Practical: A Shoutcast Server

In this chapter you'll develop another important part of what will eventually be a Web-based application for streaming MP3s, namely, the server that implements the Shoutcast protocol for actually streaming MP3s to clients such as iTunes, XMMS,¹ or Winamp.

The Shoutcast protocol was invented by the folks at Nullsoft, the makers of the Winamp MP3 software. It was designed to support Internet audio broadcasting--Shoutcast DJs send audio data from their personal computers to a central Shoutcast server that then turns around and streams it out to any connected listeners.

The server you'll build is actually only half a true Shoutcast server--you'll use the protocol that Shoutcast servers use to stream MP3s to listeners, but your server will be able to serve only songs already stored on the file system of the computer where the server is running.

You need to worry about only two parts of the Shoutcast protocol: the request that a client makes in order to start receiving a stream and the format of the response, including the mechanism by which metadata about what song is currently playing is embedded in the stream.

The initial request from the MP3 client to the Shoutcast server is formatted as a normal HTTP request. In response, the Shoutcast server sends an ICY response that looks like an HTTP response except with the string "ICY"² in place of the normal HTTP version string and with different headers. After sending the headers and a blank line, the server streams a potentially endless amount of MP3 data.

The only tricky thing about the Shoutcast protocol is the way metadata about the songs being streamed is embedded in the data sent to the client. The problem facing the Shoutcast designers was to provide a way for the Shoutcast server to communicate new title information to the client each time it started playing a new song so the client could display it in its UI. (Recall from Chapter 25 that the MP3 format doesn't make any provision for encoding metadata.) While one of the design goals of ID3v2 had been to make it better suited for use when streaming MP3s, the Nullsoft folks decided to go their own route and invent a new scheme that's fairly easy to implement on both the client side and the server side. That, of course, was ideal for them since they were also the authors of their own MP3 client.

Their scheme was to simply ignore the structure of MP3 data and embed a chunk of self-delimiting metadata every n bytes. The client would then be responsible for stripping out this metadata so it wasn't treated as MP3 data. Since metadata sent to a client that isn't ready for it will cause glitches in the sound, the server is supposed to send metadata only if the client's original request contains a special Icy-Metadata header. And in order for the client to know how often to expect metadata, the server must send back a header Icy-Metaint whose value is the number of bytes of MP3 data that will be sent between each chunk of metadata.

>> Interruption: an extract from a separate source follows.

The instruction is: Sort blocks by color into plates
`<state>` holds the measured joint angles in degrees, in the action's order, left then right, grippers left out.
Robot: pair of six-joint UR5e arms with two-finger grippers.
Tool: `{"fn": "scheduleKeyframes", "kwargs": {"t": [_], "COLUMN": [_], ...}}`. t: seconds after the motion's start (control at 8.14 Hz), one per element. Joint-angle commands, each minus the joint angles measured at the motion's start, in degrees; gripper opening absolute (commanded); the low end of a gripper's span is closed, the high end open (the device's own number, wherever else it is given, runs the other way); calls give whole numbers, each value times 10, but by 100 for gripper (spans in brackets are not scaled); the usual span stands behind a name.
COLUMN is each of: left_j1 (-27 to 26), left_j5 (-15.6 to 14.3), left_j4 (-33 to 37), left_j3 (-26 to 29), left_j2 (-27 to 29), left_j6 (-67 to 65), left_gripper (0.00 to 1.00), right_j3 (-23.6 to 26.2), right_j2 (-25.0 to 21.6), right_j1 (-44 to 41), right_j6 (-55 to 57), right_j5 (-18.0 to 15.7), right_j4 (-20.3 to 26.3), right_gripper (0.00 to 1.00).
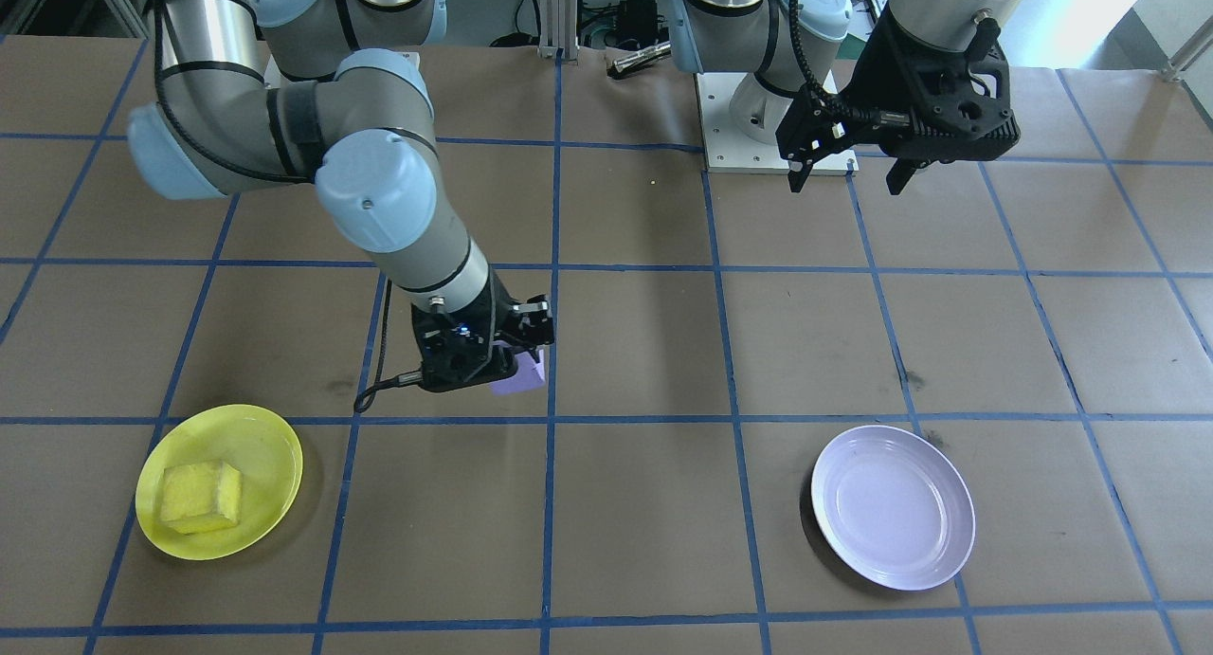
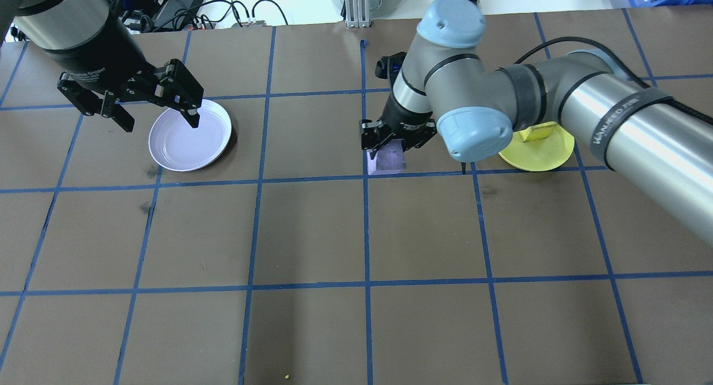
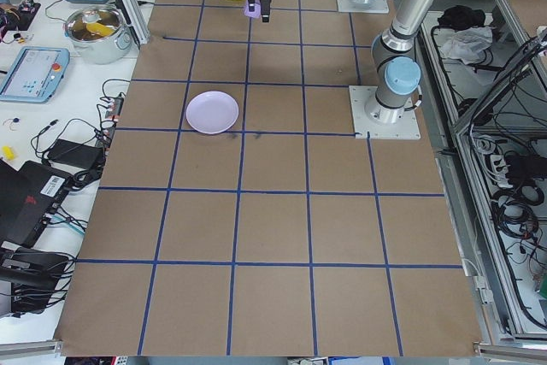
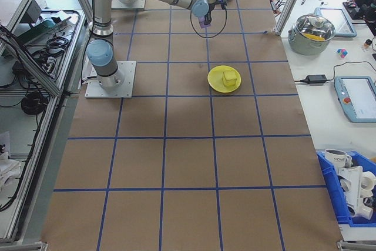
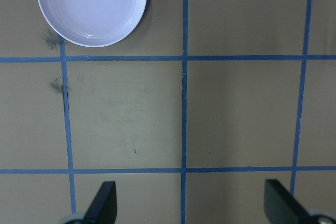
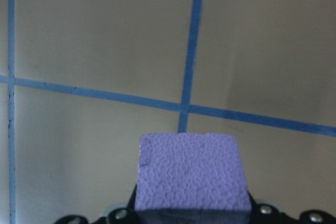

The basic content of the metadata is a string of the form "StreamTitle='title';" where title is the title of the current song and can't contain single quote marks. This payload is encoded as a length-delimited array of bytes: a single byte is sent indicating how many 16-byte blocks follow, and then that many blocks are sent. They contain the string payload as an ASCII string, with the final block padded out with null bytes as necessary.

Thus, the smallest legal metadata chunk is a single byte, zero, indicating zero subsequent blocks. If the server doesn't need to update the metadata, it can send such an empty chunk, but it must send at least the one byte so the client doesn't throw away actual MP3 data.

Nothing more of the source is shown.